Established Wall Street firms with extensive liquidity, risk management experience and financial sophistication are eyeing a move into the faltering energy trading business, in which consolidation is looming, according to a former interstate pipeline credit risk analyst, now with Deloitte Touche in Chicago.

“Most of my clients are trading companies, and I can tell you we’re definitely going to see some consolidation,” said Justin Bowersock Thursday at an energy symposium in San Diego, looking at California’s gas/electric developments so far this year. “We’re going to see some of the sophisticated financial services institutions enter the energy trading market.”

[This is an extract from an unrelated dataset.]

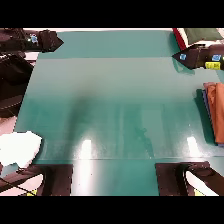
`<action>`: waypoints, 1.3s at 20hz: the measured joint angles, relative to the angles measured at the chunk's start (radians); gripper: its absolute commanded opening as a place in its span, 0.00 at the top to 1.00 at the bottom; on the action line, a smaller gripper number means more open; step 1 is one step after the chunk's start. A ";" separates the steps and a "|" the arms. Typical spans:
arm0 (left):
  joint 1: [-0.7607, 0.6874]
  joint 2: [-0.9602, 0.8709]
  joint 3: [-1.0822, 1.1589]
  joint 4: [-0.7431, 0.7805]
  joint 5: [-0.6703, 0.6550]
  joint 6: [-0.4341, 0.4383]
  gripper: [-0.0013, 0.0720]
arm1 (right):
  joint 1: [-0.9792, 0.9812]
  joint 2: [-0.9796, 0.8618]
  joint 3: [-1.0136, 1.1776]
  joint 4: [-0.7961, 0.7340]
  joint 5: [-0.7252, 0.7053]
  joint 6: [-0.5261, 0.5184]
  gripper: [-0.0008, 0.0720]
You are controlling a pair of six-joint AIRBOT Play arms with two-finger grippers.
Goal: Fold the shirts.
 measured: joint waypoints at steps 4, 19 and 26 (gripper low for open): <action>0.000 0.000 0.000 0.000 0.004 0.000 0.94 | 0.001 0.000 0.000 0.001 0.000 0.000 0.97; 0.060 0.076 -0.004 0.104 -0.100 -0.001 0.94 | 0.002 0.000 0.000 0.000 0.005 0.000 0.97; 0.280 0.373 -0.355 0.424 -0.371 -0.005 0.23 | 0.002 0.000 0.000 0.000 0.006 0.000 0.97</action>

Bank of America and at least two other large national financial services firms are prepared to make a big play there at a “Wall Street level,” Bowersock said. “They have all of the tools needed,” he added.

“They see major arbitrage opportunities in the power and gas markets, so we’re definitely going to see some of these folks enter the market,” said Bowersock, noting that it will be accompanied by consolidation and the creation of a clearinghouse, a concept he said Deloitte Touche is pushing with a number of established energy traders, such as Mirant and others.

“They’re looking at possibly setting up a clearinghouse operation with an RTO (regional transmission organization),” he said, noting he just spent six months working with an RTO, but has some reservations about whether they will be sophisticated enough to take on this role.

“The advantage of a clearinghouse model is that it can potentially reduce a lot of the credit risk, and you get multi-lateral advantages if you’re credit-worthy,” Bowersock said.

He said that many of the firms pushing for reforms are ones that have “subpar” credit ratings right now as a result of the fallout post-Enron and post-California. He added that credit conditions are “abysmal” nationally — not just in California.

“The California crisis set things in motion, but Enron really, really hurt the market generally, and obviously the energy industry, particularly,” said Bowersock, adding that most major energy companies are not liquid, and they are too heavily leveraged, so they’re going to continue to be downgraded.

Among the top 10 energy companies there is something like $25 billion in debt that will need to be rolled over in the next 18 months, Bowersock said.

“This is $25 billion these guys may not be able to pay or get new loans on. This has been driving about $15 billion in asset sales that have been announced so far. Deals have been announced for about $9 billion in asset sales, but selling the rest may be very tough.” He said it is truly a buyers’ market.

As a result, major private equity firms such as KKR and Chicago-based Madison Dearborn are developing energy units and moving in to buy assets at potential fire sale prices, he said.